Multithreaded uses of bullet-xna in simultanious but separated worlds results in BulletXNA.LinearMath.PooledType corruption.

GoogleCodeExporter commented 9 years ago

What steps will reproduce the problem?
1.  Start two threads that each create their own DiscreteDynamicsWorld
2.  Step the worlds Simultaniously on the separate threads repeatedly
3.  *unnecessary

What is the expected output? What do you see instead?

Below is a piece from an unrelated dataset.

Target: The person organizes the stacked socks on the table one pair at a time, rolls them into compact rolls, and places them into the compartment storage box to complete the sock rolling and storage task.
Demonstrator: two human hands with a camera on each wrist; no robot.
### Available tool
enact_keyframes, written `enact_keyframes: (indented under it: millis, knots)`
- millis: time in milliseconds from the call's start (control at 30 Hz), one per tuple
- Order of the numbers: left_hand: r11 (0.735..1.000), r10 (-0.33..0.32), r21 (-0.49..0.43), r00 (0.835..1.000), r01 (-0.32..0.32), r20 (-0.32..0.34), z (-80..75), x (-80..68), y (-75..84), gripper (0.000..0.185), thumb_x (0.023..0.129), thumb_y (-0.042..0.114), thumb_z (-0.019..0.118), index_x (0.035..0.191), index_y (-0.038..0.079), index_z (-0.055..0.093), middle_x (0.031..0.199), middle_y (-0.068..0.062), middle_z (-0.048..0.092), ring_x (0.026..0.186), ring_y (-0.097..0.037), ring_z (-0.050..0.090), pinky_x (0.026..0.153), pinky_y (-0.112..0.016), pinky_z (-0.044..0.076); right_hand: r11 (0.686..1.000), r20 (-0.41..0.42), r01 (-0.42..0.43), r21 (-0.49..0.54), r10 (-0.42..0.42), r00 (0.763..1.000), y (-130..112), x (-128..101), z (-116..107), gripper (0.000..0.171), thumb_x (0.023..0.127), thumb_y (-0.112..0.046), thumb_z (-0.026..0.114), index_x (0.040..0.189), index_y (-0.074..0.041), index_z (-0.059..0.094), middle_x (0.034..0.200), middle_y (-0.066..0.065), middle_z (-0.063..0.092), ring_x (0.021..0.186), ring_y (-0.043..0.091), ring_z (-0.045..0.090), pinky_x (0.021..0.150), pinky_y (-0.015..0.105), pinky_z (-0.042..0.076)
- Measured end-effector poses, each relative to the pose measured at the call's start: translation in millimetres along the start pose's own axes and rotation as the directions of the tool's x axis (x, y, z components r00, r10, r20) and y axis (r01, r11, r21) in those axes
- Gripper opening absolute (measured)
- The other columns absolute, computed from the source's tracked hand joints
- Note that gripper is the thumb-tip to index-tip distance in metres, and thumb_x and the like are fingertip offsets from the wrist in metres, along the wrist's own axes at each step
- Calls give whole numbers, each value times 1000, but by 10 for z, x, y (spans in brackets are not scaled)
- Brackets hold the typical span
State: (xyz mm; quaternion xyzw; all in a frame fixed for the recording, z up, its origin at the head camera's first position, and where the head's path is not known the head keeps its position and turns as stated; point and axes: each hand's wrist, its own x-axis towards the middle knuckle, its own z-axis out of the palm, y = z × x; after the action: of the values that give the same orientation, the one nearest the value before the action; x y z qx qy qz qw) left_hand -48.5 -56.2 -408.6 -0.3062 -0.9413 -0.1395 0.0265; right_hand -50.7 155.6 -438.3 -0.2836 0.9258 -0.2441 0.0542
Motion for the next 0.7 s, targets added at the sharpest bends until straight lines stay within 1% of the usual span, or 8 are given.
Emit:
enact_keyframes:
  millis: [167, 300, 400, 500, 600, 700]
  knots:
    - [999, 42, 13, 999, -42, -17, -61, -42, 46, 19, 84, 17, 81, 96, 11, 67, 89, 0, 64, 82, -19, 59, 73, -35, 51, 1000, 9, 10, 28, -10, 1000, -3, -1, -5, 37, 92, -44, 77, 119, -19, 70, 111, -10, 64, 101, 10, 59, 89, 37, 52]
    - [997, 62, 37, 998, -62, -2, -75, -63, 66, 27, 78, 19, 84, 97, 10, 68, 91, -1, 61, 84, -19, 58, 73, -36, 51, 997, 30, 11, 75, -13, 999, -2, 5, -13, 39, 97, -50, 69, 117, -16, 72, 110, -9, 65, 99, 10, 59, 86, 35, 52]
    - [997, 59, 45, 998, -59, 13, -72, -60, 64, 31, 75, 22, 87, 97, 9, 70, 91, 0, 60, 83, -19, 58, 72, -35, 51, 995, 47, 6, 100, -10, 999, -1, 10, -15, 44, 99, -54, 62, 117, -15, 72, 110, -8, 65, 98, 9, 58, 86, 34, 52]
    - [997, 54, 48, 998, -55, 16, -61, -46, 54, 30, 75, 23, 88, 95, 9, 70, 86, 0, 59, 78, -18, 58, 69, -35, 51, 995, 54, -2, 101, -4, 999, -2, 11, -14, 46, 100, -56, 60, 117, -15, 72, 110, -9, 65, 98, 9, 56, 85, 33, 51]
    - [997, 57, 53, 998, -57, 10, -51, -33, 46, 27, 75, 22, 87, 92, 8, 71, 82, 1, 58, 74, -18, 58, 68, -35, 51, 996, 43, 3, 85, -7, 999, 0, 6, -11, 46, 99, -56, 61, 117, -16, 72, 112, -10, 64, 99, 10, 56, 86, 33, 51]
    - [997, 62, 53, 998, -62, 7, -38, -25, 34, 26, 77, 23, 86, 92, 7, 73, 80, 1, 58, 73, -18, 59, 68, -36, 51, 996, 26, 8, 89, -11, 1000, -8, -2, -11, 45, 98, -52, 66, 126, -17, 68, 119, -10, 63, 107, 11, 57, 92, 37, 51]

Expected: Worlds step happily.    

Result: BulletGlobals.PooledType<X> types get corrupted by one thread calling 
new T() and the other thread calling Free(T) making the T Get() call return a 
reference to null.

What version of the product are you using? On what operating system?
Latest dev (not stable version)

Please provide any additional information below.

An easy fix to this issue is to lock in PooledType<T> but the easiest fix isn't 
always the best option.   A lock in PooledType<T> would be very slow.    A 
better option is to more carefully select when PooledType<T> can and should be 
used and avoiding globals so the class data can be successfully encapsulated.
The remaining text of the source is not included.